**WHAT YOU NEED TO DO:**
Nothing should be output except the lines from the top of the material below through the line that contains "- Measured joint", each exactly as written.

━━━━━ DATA FOR ANALYSIS

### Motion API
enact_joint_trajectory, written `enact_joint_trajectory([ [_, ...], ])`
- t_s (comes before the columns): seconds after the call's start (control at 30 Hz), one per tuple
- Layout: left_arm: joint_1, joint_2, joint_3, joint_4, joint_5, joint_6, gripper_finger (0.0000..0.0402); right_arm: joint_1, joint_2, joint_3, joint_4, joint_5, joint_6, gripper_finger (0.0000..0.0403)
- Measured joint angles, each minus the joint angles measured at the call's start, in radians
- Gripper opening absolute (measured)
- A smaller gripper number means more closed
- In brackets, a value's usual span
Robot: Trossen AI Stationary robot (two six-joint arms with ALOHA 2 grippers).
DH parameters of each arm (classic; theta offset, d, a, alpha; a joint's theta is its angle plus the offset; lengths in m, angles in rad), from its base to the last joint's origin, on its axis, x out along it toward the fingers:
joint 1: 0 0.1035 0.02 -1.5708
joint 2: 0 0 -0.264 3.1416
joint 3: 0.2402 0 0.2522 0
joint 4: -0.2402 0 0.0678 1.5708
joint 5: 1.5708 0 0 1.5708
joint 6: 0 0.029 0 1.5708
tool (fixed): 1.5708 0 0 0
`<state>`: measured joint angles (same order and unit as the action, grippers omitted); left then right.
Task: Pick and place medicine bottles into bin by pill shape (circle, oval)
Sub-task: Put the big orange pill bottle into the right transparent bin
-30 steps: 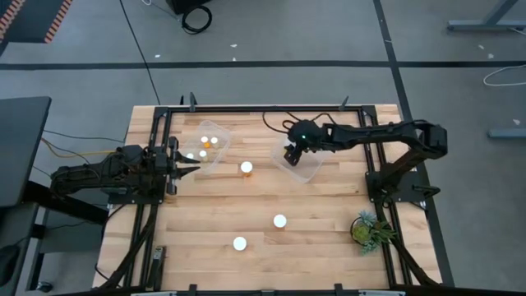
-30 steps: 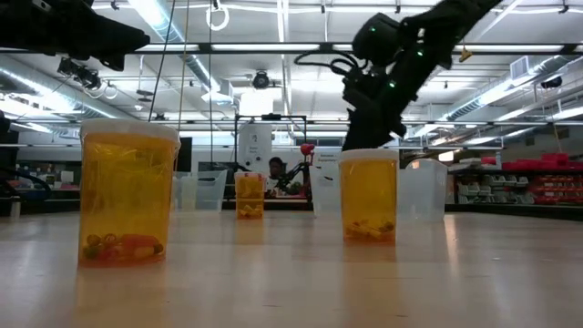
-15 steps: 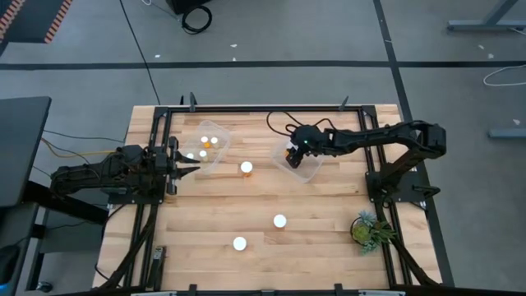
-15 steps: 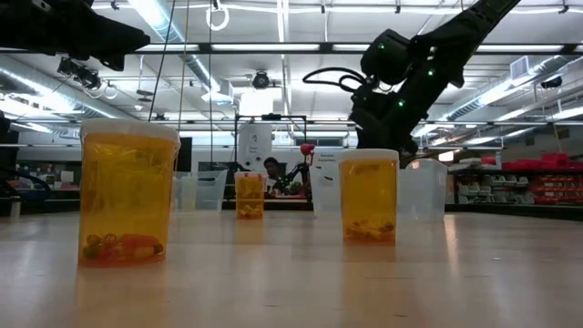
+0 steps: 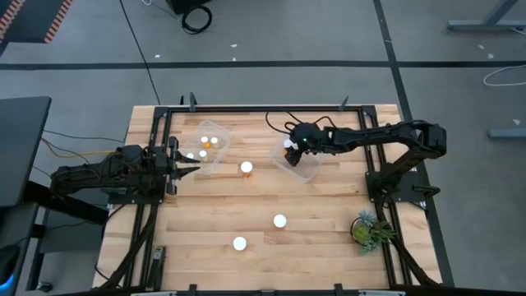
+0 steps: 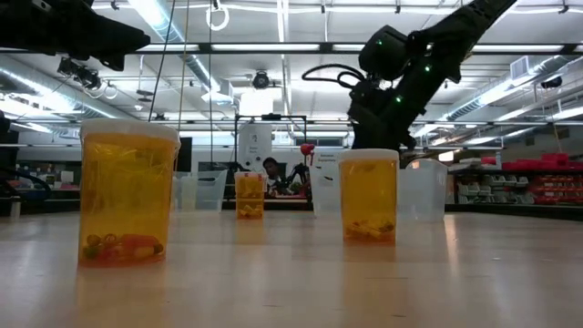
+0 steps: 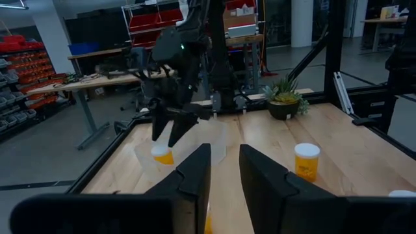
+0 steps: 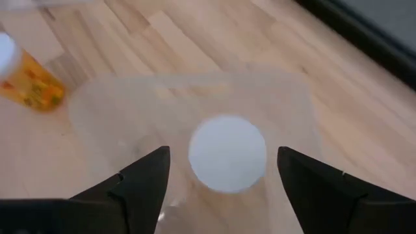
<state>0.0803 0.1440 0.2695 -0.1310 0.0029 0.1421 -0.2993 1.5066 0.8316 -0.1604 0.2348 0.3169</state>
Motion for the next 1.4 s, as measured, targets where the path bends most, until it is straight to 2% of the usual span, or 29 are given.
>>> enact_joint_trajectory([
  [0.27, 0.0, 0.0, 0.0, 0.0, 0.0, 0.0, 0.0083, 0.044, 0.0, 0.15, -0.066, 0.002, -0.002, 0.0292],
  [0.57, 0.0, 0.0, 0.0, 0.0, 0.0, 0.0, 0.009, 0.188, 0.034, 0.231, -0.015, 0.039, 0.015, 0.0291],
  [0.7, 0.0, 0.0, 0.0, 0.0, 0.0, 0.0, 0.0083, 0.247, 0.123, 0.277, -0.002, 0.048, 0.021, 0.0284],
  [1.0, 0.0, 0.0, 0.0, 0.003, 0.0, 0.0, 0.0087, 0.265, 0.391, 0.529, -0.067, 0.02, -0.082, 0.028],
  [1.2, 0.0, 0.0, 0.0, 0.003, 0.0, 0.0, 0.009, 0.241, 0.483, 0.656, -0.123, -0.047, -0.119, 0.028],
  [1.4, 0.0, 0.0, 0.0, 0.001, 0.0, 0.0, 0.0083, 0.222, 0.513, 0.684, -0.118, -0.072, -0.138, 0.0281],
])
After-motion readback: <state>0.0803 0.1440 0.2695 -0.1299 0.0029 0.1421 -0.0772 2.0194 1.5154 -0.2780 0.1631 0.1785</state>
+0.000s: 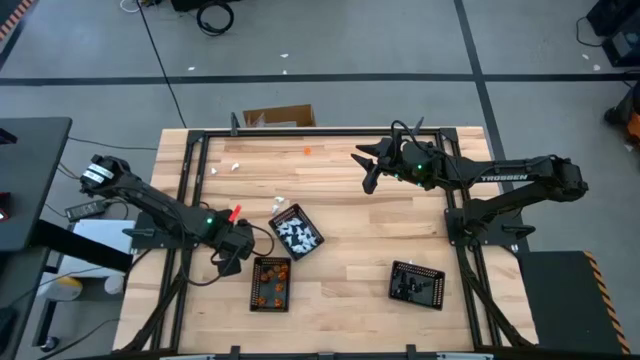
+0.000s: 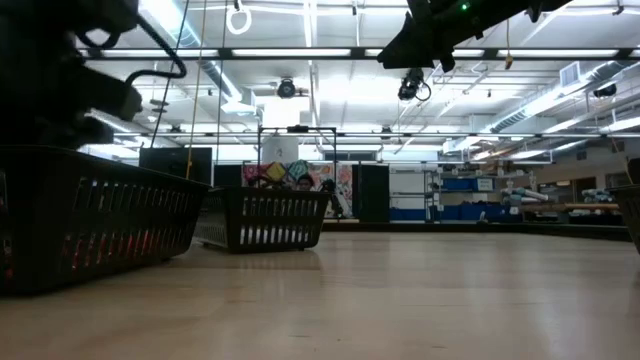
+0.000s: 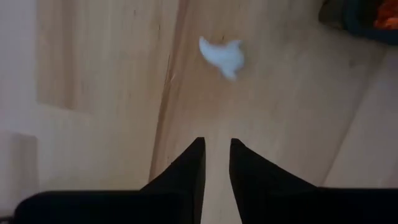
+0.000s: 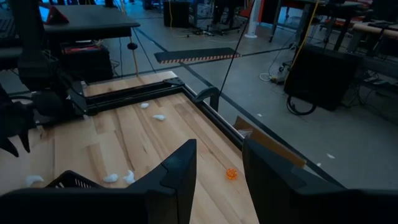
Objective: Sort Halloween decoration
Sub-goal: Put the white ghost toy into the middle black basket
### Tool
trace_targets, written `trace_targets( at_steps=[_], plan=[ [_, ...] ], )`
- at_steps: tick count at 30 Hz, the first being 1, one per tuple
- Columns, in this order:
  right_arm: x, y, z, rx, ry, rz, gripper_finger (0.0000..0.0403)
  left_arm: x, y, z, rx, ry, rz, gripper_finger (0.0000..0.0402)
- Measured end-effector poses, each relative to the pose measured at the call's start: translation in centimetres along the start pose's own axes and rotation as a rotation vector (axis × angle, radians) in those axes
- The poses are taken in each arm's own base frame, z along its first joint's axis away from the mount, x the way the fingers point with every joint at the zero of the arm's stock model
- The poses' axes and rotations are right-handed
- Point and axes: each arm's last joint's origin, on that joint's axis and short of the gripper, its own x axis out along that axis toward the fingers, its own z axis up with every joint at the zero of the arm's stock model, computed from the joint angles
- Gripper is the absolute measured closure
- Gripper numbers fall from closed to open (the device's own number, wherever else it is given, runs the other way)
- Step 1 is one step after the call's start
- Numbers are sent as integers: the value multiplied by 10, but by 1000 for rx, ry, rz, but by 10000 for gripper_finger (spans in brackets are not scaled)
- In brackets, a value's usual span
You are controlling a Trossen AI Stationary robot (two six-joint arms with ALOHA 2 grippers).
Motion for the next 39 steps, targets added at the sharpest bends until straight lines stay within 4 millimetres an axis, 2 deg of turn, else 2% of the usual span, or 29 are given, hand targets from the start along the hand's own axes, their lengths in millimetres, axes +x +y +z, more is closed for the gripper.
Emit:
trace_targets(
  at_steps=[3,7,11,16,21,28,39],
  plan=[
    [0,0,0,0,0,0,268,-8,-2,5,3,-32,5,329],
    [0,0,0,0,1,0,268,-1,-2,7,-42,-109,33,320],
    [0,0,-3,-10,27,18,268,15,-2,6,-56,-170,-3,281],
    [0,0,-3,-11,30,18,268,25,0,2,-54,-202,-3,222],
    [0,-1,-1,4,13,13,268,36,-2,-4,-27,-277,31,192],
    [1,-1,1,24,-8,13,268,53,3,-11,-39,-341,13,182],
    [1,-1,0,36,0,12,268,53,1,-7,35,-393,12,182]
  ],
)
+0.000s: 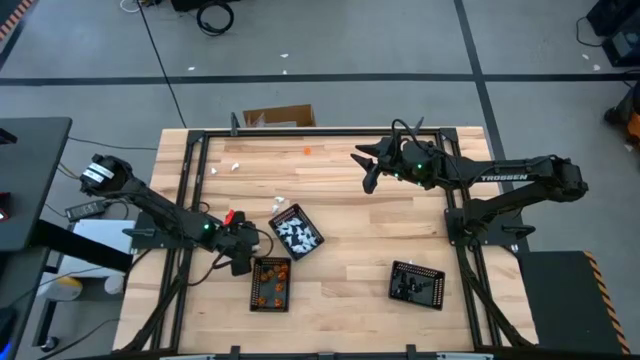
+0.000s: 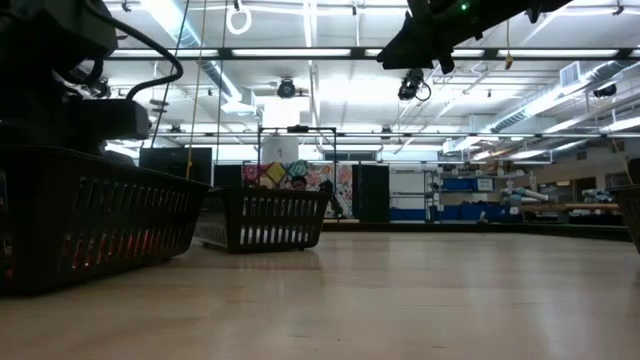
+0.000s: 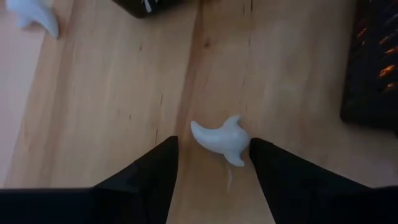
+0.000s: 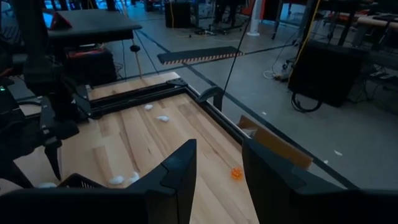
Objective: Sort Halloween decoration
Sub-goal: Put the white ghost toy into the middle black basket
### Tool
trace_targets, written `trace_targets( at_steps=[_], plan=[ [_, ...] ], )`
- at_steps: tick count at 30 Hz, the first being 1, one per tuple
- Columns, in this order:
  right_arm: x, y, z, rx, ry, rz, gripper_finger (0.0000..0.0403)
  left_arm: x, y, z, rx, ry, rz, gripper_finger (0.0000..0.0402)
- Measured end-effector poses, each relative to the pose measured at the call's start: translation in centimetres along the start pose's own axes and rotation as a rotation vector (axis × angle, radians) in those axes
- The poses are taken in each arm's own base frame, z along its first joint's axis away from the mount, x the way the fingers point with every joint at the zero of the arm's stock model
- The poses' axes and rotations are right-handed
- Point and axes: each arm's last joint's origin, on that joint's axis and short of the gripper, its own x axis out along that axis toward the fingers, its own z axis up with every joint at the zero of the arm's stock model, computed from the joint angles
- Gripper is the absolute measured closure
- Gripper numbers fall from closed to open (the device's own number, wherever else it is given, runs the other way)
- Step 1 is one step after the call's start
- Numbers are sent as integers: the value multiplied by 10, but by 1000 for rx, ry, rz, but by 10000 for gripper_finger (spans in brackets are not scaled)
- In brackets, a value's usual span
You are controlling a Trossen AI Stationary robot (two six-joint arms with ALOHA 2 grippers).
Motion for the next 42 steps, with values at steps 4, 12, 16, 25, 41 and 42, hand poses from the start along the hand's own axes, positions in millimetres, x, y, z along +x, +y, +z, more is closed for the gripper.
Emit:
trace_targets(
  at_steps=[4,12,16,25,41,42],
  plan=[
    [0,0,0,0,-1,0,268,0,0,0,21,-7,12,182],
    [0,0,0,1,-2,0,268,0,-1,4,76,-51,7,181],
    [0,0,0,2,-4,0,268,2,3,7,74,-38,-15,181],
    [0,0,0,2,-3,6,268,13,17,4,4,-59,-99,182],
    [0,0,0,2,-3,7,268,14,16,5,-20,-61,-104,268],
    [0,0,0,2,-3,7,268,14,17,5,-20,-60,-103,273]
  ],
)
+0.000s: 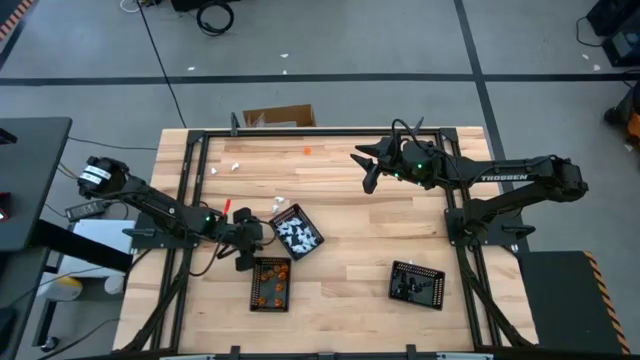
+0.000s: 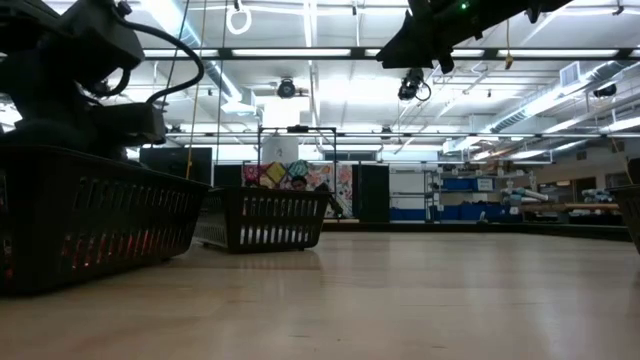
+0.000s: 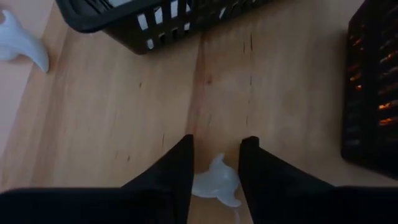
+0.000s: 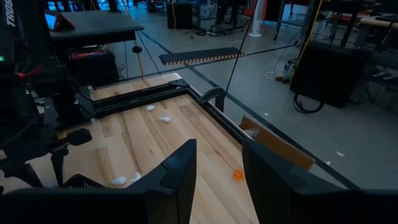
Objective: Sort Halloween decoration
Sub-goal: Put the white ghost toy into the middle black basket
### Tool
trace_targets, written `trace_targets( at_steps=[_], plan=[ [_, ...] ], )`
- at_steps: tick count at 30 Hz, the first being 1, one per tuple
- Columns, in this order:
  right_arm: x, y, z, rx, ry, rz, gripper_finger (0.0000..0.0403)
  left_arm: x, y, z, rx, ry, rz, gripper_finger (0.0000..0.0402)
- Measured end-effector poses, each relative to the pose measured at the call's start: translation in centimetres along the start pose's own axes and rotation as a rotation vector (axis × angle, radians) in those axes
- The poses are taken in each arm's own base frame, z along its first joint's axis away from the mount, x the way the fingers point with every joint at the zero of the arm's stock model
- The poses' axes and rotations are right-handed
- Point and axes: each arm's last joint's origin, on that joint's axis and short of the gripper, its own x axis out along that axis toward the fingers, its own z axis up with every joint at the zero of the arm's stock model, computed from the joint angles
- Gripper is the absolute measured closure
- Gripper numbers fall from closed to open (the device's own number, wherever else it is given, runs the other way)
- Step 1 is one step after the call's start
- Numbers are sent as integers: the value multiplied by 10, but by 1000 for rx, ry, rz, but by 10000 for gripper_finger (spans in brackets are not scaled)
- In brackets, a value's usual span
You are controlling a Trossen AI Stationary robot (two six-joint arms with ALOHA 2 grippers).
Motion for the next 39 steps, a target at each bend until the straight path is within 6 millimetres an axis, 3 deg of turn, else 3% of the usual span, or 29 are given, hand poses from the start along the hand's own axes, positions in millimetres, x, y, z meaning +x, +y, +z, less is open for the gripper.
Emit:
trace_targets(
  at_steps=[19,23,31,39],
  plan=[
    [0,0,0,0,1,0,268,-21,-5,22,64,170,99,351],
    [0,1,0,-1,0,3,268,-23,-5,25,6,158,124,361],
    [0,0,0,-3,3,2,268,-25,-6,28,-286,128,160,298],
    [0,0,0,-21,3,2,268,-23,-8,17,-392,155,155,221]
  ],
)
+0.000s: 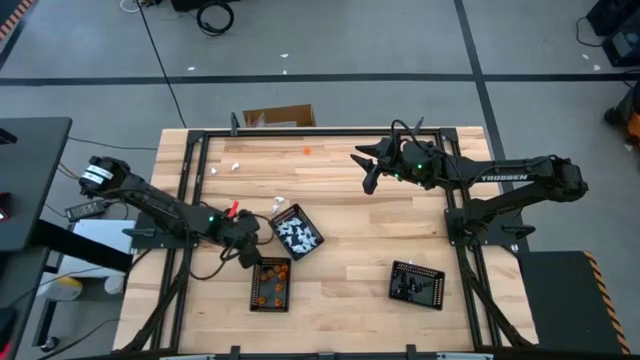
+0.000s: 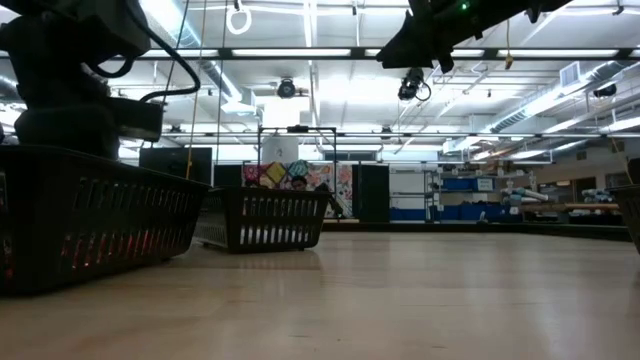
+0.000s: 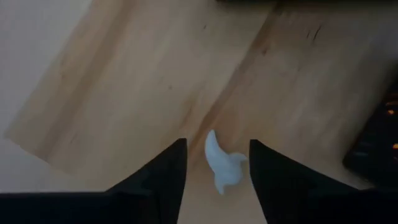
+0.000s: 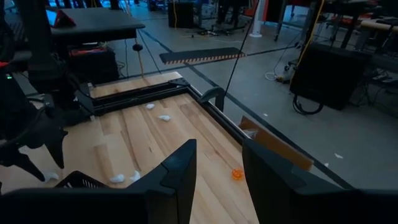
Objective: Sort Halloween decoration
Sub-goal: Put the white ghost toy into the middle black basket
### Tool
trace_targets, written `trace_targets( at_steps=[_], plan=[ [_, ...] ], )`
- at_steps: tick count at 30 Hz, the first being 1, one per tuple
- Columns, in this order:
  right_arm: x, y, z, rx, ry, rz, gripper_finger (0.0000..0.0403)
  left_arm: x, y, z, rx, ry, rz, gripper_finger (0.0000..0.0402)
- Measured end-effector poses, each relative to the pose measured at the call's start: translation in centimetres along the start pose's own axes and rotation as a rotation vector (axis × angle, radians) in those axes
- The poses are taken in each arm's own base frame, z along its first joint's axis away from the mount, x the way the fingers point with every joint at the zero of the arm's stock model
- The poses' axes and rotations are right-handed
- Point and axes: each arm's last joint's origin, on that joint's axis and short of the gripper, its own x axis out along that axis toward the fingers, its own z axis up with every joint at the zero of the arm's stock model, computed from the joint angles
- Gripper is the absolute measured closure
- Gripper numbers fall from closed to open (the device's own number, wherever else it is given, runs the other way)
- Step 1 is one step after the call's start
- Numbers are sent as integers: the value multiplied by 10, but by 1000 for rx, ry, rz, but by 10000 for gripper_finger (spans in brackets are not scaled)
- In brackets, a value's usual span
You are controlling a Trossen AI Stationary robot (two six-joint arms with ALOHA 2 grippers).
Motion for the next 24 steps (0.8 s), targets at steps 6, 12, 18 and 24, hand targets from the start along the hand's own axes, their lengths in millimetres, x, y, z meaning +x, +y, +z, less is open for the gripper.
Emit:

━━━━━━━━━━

**RESPONSE TO THE EXERCISE:**
### Motion API
enact_joint_trajectory, written `enact_joint_trajectory([ [_, ...], ])`
- t_s (comes before the columns): seconds after the call's start (control at 30 Hz), one per tuple
- Layout: left_arm: joint_1, joint_2, joint_3, joint_4, joint_5, joint_6, gripper_finger (0.0000..0.0402); right_arm: joint_1, joint_2, joint_3, joint_4, joint_5, joint_6, gripper_finger (0.0000..0.0403)
- Measured joint angles, each minus the joint angles measured at the call's start, in radians

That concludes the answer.